Как выбрать TMS для команды до 15 человек: технический чеклист без enterprise-перегруза
Команда из двенадцати тестировщиков не нуждается в ALM-портфеле, SAML и контракте на шесть нулей — но ей нужна связная модель сущностей, предсказуемый API и путь от ручных прогонов к результатам из CI. Ниже — критерии оценки и привязка к реальным продуктам: лидеры рынка, mid-tier SaaS, open source, устаревшие варианты и новые облачные TMS.
За последние два года я трижды проходил через выбор TMS — сначала в продуктовой команде на 7 тестировщиков, потом при миграции с разрозненных Excel-чек-листов на dedicated-инструмент в команде побольше. Каждый раз повторялась одна и та же ошибка: сначала смотрели на цену и красивый UI в демо, а через 3–4 месяца упирались в то, что инструмент не умеет того, что умеет любой нормальный Excel, — например, хранить неизменяемую историю прогона. Этот чек-лист — выжимка тех самых граблей, на которые я наступал, плюс актуальный срез рынка на середину 2026 года.
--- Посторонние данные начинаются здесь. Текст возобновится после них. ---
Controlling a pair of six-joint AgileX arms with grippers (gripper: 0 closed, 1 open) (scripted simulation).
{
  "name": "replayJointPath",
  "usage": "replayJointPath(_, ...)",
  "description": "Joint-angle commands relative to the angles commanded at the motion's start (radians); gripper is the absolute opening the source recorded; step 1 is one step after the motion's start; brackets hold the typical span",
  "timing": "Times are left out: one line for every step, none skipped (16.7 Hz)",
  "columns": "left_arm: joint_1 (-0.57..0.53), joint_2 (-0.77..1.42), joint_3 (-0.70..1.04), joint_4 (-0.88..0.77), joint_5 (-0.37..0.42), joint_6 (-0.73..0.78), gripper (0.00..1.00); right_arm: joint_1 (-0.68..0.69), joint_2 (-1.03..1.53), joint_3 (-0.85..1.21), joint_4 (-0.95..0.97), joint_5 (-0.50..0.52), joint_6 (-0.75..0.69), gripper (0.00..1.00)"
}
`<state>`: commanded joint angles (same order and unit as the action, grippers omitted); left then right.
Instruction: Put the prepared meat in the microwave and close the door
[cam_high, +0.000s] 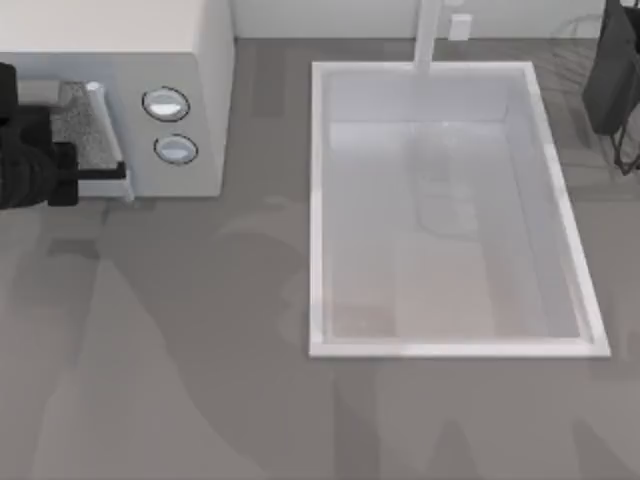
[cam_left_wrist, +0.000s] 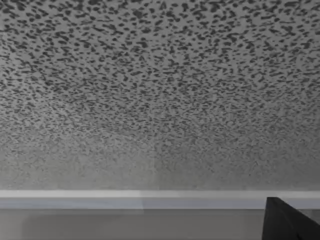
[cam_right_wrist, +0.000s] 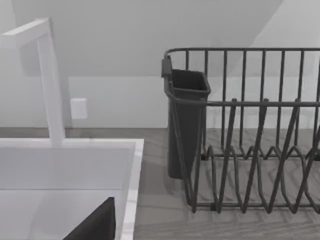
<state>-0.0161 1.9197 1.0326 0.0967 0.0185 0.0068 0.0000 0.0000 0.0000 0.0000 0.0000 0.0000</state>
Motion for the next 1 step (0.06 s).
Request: replayJointPath(0.000,0.004,0.005,0.000,0.000,0.000,0.00,0.000,0.000,0.000,0.000,0.000,0.000,1.00)
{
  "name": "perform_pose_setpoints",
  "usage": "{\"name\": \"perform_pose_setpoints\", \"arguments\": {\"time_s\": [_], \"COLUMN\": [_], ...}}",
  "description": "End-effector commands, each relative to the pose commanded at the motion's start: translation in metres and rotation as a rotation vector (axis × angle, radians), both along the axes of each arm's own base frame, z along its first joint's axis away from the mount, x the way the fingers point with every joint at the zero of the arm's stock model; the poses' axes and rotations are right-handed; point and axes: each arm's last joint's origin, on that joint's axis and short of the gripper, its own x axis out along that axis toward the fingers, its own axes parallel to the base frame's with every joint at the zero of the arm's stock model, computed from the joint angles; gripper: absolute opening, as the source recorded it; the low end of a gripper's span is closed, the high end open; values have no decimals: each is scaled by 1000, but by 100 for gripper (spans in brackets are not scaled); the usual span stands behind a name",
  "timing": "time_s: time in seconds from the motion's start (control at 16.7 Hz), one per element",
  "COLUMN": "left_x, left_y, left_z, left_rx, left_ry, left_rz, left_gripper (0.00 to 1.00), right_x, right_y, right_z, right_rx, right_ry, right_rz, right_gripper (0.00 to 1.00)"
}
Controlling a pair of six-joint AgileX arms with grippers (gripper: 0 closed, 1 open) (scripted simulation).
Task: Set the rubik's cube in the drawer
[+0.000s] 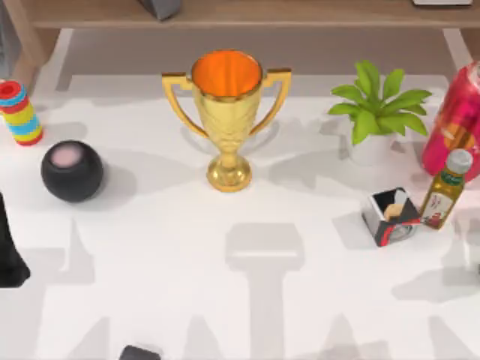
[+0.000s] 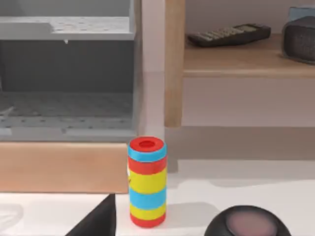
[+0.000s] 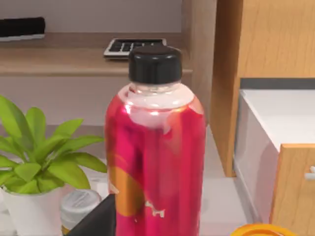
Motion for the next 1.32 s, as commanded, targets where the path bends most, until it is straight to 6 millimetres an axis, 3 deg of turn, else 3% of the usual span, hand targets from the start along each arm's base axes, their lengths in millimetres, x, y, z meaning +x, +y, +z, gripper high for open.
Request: {"name": "perform_pose_setpoints", "arguments": {"time_s": [0.18, 0.3, 0.48, 0.66, 0.84, 1.02, 1.32], "left_x": [0, 0, 0, 0, 0, 0, 0], "left_y": [0, 0, 0, 0, 0, 0, 0], "left_z": [0, 0, 0, 0, 0, 0, 0], "left_rx": [0, 0, 0, 0, 0, 0, 0], "left_ry": [0, 0, 0, 0, 0, 0, 0], "left_rz": [0, 0, 0, 0, 0, 0, 0], "left_gripper": [100, 100, 100, 100, 100, 100, 100], "right_x": [0, 1, 7, 29, 72, 132, 227], "right_y": [0, 1, 4, 11, 24, 46, 93], "right_z": [3, 17, 58, 112, 166, 205, 226], "right_rx": [0, 0, 0, 0, -2, -5, -7], "right_ry": [-1, -5, -10, -5, 1, 12, 19], "right_rz": [0, -1, -4, -6, -8, -10, -10], "right_gripper": [100, 100, 100, 100, 100, 100, 100]}}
Короткий ответ: для команд до 15 тестировщиков в приоритете TMS, у которой базовый граф — проекты, вложенные сьюты, кейсы с упорядоченными шагами, прогоны, результаты по каждому кейсу и назначения — реализован полноценно, а не «прикручен» сверху. Проверьте REST (или GraphQL) для кейсов и прогонов, приём отчётов CI или webhooks, и гранулярность ролей, которую вы реально используете. Enterprise-решения вроде Tricentis qTest и SmartBear Zephyr Scale — отличный выбор, если у вас уже развёрнут стек Atlassian или Tricentis. TestRail по-прежнему эталон standalone-TMS по глубине и отчётам. Для чувствительных к бюджету команд разумны Qase, Testmo и Tuskr. Kiwi TCMS подойдёт при наличии ops-компетенции. Держать TestLink основной TMS в 2026 году имеет смысл только если вы сознательно принимаете долг по поддержке и слабый UX. Новые облачные продукты, включая Complex QA, можно включать в пилот — при условии проверки зрелости интеграций под ваш стек.
Для кого этот чеклист
- QA Lead, который выбирает первую dedicated TMS после Excel или Notion
- Руководитель разработки в стартапе, где качеством занимаются 3–15 человек
- Команды в миграции с экспорта TestRail, процессов «только в Jira» или устаревшего self-host
Это не гайд для программ на 200 тестировщиков с SOX, SAP-коннекторами и портфельным requirements management — там другая ветка решений.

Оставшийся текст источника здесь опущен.